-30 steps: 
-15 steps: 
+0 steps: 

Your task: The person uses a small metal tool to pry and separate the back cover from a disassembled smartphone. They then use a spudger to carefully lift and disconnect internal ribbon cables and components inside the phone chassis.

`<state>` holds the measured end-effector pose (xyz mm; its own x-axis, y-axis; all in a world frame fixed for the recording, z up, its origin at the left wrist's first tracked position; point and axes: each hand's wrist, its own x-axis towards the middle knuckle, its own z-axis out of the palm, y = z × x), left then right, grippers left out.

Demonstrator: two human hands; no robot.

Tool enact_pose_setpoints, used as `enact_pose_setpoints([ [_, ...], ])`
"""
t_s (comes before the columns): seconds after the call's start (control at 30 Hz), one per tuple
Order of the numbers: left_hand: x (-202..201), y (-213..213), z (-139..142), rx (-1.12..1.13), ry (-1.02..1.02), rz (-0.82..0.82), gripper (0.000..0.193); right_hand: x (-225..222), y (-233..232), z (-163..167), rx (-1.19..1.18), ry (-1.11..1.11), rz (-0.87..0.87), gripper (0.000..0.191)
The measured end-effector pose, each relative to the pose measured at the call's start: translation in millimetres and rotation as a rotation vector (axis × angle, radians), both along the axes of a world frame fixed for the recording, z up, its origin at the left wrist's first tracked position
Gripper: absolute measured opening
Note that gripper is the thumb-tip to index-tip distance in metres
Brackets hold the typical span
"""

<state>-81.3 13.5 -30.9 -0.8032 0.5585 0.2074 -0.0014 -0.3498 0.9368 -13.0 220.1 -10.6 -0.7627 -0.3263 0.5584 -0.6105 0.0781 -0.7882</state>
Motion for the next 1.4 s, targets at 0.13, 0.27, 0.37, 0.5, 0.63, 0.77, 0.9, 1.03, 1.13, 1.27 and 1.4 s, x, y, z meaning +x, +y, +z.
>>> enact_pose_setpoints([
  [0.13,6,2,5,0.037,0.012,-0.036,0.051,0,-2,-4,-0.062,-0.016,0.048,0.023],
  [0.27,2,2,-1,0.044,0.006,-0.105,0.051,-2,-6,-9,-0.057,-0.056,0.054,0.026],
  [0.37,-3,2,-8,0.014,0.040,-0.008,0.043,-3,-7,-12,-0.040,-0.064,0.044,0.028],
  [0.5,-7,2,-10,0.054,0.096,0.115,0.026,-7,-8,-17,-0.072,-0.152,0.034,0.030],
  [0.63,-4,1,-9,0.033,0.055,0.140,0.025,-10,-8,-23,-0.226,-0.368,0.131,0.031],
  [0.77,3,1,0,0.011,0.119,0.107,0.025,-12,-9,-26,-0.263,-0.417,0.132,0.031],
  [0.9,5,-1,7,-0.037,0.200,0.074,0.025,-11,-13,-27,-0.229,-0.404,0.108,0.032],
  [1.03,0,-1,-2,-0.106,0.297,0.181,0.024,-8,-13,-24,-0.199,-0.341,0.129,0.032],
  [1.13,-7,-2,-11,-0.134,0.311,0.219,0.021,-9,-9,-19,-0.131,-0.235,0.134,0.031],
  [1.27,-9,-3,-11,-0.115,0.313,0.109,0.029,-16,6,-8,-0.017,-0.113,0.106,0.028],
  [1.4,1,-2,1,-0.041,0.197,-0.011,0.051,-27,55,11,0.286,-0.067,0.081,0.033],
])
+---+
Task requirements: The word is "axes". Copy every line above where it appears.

Output for this task:
`<state>` holds the measured end-effector pose (xyz mm; its own x-axis, y-axis; all in a world frame fixed for the recording, z up, its origin at the left wrist's first tracked position; point and axes: each hand's wrist, its own x-axis towards the middle knuckle, its own z-axis out of the palm, y = z × x), left then right, grippers left out.
The measured end-effector pose, each relative to the pose measured at the call's start: translation in millimetres and rotation as a rotation vector (axis × angle, radians), both along the axes of a world frame fixed for the recording, z up, its origin at the left wrist's first tracked position

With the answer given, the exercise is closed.